INSTRUCTIONS FOR THE TASK:
Leaving out all pictures, write down exactly the lines from the one containing "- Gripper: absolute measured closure" through the last line of the material.

⁂

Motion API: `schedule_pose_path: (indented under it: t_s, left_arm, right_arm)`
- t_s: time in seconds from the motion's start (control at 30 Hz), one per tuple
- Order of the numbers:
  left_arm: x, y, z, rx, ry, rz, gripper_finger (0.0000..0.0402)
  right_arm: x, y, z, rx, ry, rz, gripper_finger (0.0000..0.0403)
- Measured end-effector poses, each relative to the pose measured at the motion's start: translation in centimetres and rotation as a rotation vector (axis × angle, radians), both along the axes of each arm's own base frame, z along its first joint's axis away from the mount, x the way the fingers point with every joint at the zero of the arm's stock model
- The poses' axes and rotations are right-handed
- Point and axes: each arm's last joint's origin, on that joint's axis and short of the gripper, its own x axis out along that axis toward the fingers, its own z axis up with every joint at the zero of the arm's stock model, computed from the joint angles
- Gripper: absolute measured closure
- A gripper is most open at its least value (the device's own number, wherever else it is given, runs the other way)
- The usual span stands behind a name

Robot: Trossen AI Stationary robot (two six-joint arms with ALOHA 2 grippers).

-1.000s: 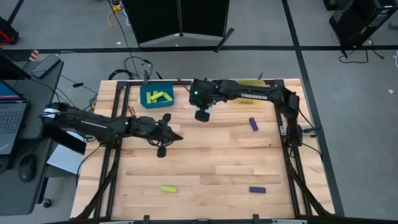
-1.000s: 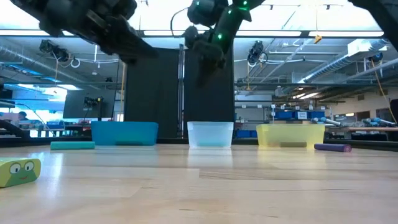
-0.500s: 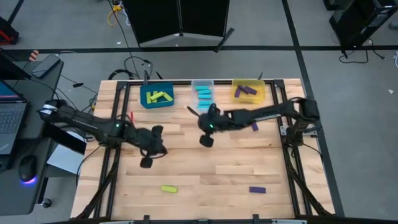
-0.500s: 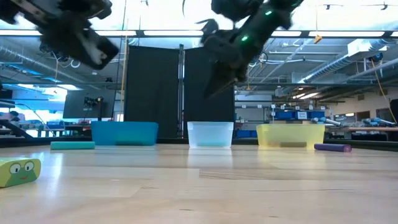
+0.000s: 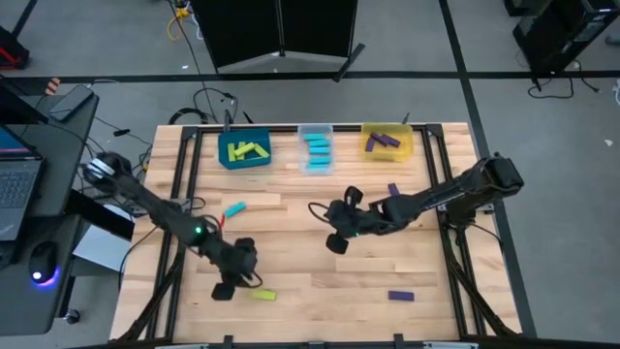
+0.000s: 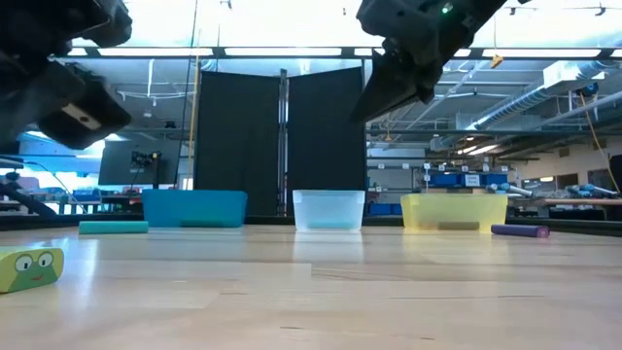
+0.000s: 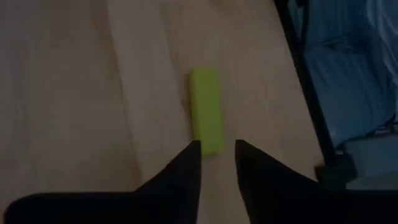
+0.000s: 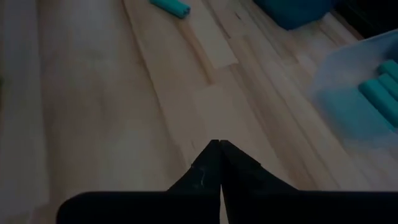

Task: Sort blocks
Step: Put the green block into the blue bin

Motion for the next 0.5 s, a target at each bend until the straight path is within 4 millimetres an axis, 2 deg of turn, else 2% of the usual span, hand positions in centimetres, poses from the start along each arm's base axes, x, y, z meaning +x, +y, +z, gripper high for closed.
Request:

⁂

EXERCISE RESPONSE:
- Gripper: absolute measured closure
- A gripper is most open at its least value (the device's own number, wherever else it is given, runs the other way)
- The usual span stands behind a name

Robot: Trossen AI Stationary robot (two six-joint arms with ALOHA 2 grippers).

-1.000s: 
-1.000s: 
-0.500s: 
-0.500s: 
+0.000s: 
+0.000s: 
+0.000s: 
+0.000s: 

Task: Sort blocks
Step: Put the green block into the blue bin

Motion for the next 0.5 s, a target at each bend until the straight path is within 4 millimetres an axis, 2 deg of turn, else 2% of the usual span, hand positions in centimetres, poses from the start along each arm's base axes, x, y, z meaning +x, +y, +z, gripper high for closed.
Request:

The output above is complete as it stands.